◆ Directions
Copy each entry as written.

◆ Exercise inputs

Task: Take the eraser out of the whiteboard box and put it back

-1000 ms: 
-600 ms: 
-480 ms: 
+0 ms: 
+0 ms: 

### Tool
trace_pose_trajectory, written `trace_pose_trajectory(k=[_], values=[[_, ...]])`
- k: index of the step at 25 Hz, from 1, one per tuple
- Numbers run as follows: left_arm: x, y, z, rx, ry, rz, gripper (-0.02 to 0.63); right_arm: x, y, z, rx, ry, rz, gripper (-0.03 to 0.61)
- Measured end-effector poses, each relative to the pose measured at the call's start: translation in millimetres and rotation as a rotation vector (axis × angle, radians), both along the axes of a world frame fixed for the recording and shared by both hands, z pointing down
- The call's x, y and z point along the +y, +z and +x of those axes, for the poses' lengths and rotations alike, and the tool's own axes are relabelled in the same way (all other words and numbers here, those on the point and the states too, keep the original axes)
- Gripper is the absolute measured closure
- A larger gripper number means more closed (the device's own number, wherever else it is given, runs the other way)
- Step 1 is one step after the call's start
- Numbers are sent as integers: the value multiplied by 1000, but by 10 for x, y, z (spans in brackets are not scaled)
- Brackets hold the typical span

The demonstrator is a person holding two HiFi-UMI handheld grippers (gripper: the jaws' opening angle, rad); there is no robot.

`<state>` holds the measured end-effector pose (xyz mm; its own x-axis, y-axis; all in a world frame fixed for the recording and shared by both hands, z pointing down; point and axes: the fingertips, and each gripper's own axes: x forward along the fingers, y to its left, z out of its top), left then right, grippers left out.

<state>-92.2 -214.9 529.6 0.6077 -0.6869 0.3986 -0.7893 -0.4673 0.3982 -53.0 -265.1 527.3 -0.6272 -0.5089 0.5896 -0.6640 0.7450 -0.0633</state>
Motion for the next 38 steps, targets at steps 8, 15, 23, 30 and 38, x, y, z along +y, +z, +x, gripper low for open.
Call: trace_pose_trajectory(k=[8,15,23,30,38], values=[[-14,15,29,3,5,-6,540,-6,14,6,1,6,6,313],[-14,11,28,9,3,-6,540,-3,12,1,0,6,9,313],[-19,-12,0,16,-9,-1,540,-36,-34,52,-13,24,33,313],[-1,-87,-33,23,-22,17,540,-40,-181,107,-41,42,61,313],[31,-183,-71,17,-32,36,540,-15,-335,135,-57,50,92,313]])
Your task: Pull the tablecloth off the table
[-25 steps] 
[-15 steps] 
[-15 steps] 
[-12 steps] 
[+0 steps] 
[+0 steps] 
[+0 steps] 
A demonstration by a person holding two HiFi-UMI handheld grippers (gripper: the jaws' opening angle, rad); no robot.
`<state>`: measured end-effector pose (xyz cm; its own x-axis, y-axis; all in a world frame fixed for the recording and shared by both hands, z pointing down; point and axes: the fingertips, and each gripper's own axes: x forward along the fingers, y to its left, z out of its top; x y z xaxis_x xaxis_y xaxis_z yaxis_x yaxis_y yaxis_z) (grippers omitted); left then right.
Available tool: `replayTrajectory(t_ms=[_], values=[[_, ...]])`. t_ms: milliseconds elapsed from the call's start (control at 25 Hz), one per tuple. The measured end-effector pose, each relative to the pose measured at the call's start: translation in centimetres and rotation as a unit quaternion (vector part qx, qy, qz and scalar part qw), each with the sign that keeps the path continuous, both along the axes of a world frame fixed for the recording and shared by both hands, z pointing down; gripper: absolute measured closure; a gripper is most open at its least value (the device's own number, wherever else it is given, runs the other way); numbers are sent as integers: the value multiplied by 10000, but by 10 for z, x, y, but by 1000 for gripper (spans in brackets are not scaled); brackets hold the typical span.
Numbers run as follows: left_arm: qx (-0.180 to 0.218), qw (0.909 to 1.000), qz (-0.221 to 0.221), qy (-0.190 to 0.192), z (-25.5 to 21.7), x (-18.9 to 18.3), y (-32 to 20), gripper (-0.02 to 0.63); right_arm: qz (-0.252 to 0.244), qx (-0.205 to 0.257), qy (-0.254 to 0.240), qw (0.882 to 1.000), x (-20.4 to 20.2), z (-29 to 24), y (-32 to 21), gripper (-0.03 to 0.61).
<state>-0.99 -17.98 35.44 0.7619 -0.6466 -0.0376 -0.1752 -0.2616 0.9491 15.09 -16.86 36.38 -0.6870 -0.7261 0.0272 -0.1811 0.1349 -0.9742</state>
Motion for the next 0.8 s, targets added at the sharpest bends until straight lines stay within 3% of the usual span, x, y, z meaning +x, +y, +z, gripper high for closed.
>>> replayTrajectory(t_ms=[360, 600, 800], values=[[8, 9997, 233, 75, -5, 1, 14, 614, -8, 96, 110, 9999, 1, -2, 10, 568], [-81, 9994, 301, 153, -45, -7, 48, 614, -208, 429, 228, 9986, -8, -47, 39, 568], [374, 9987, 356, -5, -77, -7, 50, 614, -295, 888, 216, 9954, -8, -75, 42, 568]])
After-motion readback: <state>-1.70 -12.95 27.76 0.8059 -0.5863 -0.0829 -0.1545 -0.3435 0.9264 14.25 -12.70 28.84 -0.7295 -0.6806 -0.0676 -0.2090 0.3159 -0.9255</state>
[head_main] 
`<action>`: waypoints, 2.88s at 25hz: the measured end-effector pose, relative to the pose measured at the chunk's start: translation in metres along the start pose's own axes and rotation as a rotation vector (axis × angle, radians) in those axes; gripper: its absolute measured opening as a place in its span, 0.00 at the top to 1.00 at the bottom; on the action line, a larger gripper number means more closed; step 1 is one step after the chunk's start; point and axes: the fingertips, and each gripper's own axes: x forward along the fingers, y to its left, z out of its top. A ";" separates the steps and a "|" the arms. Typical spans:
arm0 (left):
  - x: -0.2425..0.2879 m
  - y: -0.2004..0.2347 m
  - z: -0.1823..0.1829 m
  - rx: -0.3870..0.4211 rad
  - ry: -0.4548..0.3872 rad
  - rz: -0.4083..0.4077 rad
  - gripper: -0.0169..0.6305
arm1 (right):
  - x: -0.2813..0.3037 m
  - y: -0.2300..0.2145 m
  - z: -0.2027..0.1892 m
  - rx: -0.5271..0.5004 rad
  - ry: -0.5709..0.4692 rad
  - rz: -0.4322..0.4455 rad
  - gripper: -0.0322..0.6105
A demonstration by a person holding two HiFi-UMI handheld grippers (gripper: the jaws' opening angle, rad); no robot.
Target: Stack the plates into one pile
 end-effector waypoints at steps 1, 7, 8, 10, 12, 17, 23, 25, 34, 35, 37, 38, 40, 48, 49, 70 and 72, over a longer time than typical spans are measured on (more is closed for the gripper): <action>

◆ Answer to this task
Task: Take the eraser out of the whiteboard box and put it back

-1000 ms: 
-600 ms: 
-480 ms: 
+0 ms: 
+0 ms: 

### Tool
trace_pose_trajectory, written `trace_pose_trajectory(k=[_], values=[[_, ...]])`
- k: index of the step at 25 Hz, from 1, one per tuple
- Numbers run as follows: left_arm: x, y, z, rx, ry, rz, gripper (-0.02 to 0.63); right_arm: x, y, z, rx, ry, rz, gripper (-0.03 to 0.61)
- Measured end-effector poses, each relative to the pose measured at the call's start: translation in millimetres and rotation as a rotation vector (axis × angle, radians), both along the axes of a world frame fixed for the recording and shared by both hands, z pointing down
- The call's x, y and z point along the +y, +z and +x of those axes, for the poses' lengths and rotations alike, and the tool's own axes are relabelled in the same way (all other words and numbers here, those on the point and the states too, keep the original axes)
- Gripper is the absolute measured closure
- A larger gripper number means more closed (the device's own number, wherever else it is given, runs the other way)
- Step 1 is one step after the call's start
- Numbers are sent as integers: the value multiplied by 1000, but by 10 for x, y, z (spans in brackets are not scaled)
- Brackets hold the typical span

The demonstrator is a person holding two HiFi-UMI handheld grippers (gripper: the jaws' opening angle, rad); there is no robot.

`<state>` holds the measured end-effector pose (xyz mm; its own x-axis, y-axis; all in a world frame fixed for the recording and shared by both hands, z pointing down; point and axes: the fingertips, and each gripper's own axes: x forward along the fingers, y to its left, z out of its top), left then right, grippers left out.

<state>-92.2 -214.9 529.6 0.6077 -0.6869 0.3986 -0.7893 -0.4673 0.3982 -53.0 -265.1 527.3 -0.6272 -0.5089 0.5896 -0.6640 0.7450 -0.0633</state>
Motion for the next 38 steps, targets at steps 8, 15, 23, 30 and 38, x, y, z along +y, +z, +x, gripper low for open.
Call: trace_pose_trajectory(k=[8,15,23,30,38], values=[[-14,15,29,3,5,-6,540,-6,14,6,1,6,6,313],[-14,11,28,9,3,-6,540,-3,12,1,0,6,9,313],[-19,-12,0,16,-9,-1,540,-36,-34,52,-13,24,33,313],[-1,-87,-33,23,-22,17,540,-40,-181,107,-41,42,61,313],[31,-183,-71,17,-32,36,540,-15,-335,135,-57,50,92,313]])
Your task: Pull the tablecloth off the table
[-25 steps] 
[-15 steps] 
[-15 steps] 
[-12 steps] 
[+0 steps] 
[+0 steps] 
[+0 steps] 
A demonstration by a person holding two HiFi-UMI handheld grippers (gripper: the jaws' opening angle, rad); no robot.
`<state>`: measured end-effector pose (xyz cm; its own x-axis, y-axis; all in a world frame fixed for the recording and shared by both hands, z pointing down; point and axes: the fingertips, and each gripper's own axes: x forward along the fingers, y to its left, z out of its top; x y z xaxis_x xaxis_y xaxis_z yaxis_x yaxis_y yaxis_z) (grippers omitted); left then right.
Available tool: `replayTrajectory(t_ms=[_], values=[[_, ...]])`. t_ms: milliseconds elapsed from the call's start (control at 25 Hz), one per tuple. The measured end-effector pose, each relative to the pose measured at the call's start: translation in centimetres and rotation as a unit quaternion (vector part qx, qy, qz and scalar part qw), each with the sign that keeps the path continuous, both along the axes of a world frame fixed for the recording and shared by both hands, z pointing down; gripper: absolute measured closure; a gripper is most open at its least value (the device's own number, wherever else it is given, runs the other way); numbers are sent as integers: the value multiplied by 10000, but by 10 for z, x, y, but by 1000 for gripper (spans in brackets are not scaled); brackets hold the typical span.
Numbers run as follows: left_arm: qx (-0.180 to 0.218), qw (0.909 to 1.000), qz (-0.221 to 0.221), qy (-0.190 to 0.192), z (-25.5 to 21.7), x (-18.9 to 18.3), y (-32 to 20), gripper (-0.02 to 0.63); right_arm: qz (-0.252 to 0.244), qx (-0.205 to 0.257), qy (-0.254 to 0.240), qw (0.882 to 1.000), x (-20.4 to 20.2), z (-29 to 24), y (-32 to 21), gripper (-0.03 to 0.61).
<state>-0.99 -17.98 35.44 0.7619 -0.6466 -0.0376 -0.1752 -0.2616 0.9491 15.09 -16.86 36.38 -0.6870 -0.7261 0.0272 -0.1811 0.1349 -0.9742</state>
Motion for the next 0.8 s, targets added at the sharpest bends until straight lines stay within 3% of the usual span, x, y, z meaning +x, +y, +z, gripper high for closed.
>>> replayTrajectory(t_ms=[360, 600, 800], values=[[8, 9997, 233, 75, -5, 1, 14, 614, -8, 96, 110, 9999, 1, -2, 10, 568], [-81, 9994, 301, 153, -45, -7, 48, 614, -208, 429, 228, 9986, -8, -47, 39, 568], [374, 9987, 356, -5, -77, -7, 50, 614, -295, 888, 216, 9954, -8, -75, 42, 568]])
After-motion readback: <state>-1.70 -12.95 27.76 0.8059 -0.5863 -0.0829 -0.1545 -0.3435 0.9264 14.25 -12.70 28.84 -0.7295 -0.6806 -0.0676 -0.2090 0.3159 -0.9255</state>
[head_main] 
`<action>`: waypoints, 2.88s at 25hz: the measured end-effector pose, relative to the pose measured at the chunk's start: translation in metres along the start pose's own axes and rotation as a rotation vector (axis × angle, radians) in those axes; gripper: its absolute measured opening as a place in its span, 0.00 at the top to 1.00 at the bottom; on the action line, a larger gripper number means more closed; step 1 is one step after the chunk's start; point and axes: the fingertips, and each gripper's own axes: x forward along the fingers, y to its left, z out of its top. A ";" separates the steps and a "|" the arms. Typical spans:
arm0 (left):
  - x: -0.2425..0.2879 m
  - y: -0.2004..0.2347 m
  - z: -0.1823..0.1829 m
  - rx: -0.3870..0.4211 rad
  - ry: -0.4548..0.3872 rad
  - rz: -0.4083..0.4077 rad
  - gripper: -0.0169..0.6305
arm1 (right):
  - x: -0.2813..0.3037 m
  - y: -0.2300..0.2145 m
  - z: -0.2027..0.1892 m
  - rx: -0.5271..0.5004 rad
  - ry: -0.5709..0.4692 rad
  - rz: -0.4322..0.4455 rad
  - gripper: -0.0322..0.6105
A demonstration by a person holding two HiFi-UMI handheld grippers (gripper: the jaws' opening angle, rad); no robot.
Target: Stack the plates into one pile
 end-effector waypoints at steps 1, 7, 8, 10, 12, 17, 23, 25, 34, 35, 37, 38, 40, 48, 49, 70 and 72, over a longer time than typical spans are measured on (more is closed for the gripper): <action>

No further answer is needed.